Look for "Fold" in the material below and show each line that contains it.

>>>>>

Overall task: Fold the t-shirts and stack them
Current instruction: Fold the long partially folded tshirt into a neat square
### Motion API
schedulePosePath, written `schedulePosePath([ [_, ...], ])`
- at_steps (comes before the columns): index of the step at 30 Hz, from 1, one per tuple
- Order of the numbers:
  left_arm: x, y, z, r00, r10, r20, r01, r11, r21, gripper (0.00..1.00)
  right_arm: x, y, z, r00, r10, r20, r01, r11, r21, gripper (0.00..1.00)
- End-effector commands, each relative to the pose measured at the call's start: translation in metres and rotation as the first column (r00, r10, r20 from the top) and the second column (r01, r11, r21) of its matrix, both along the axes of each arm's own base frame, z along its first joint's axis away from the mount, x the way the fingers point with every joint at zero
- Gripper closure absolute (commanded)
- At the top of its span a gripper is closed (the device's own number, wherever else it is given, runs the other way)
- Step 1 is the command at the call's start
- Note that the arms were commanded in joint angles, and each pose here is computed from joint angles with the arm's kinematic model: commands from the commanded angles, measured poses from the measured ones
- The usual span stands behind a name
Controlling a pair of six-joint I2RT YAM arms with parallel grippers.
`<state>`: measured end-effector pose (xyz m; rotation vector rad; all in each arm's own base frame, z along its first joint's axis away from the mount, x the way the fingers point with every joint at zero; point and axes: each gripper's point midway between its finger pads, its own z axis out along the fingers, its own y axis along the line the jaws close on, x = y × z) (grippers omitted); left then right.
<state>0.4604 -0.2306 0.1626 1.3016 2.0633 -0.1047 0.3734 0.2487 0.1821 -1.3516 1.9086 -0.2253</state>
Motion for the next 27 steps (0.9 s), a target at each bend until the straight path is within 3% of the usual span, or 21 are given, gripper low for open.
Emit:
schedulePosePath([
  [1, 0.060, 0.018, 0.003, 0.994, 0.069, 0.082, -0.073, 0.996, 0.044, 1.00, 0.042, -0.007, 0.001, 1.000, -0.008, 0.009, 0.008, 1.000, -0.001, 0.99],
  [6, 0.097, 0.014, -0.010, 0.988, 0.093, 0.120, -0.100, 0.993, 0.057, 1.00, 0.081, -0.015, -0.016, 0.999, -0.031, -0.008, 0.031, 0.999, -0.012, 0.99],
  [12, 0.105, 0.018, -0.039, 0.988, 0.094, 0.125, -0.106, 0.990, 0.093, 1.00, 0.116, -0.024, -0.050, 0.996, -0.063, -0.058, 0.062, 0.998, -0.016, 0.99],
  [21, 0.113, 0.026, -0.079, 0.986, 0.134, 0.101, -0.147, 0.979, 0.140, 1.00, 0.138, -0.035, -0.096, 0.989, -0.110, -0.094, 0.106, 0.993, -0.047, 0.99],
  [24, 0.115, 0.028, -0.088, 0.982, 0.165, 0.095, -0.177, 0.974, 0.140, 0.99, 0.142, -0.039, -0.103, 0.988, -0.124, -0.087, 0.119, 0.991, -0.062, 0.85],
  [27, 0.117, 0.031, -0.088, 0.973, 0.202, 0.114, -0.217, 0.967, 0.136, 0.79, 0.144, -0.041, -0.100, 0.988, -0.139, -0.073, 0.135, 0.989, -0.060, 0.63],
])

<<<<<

### Answer below:
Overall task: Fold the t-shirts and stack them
Current instruction: Fold the long partially folded tshirt into a neat square

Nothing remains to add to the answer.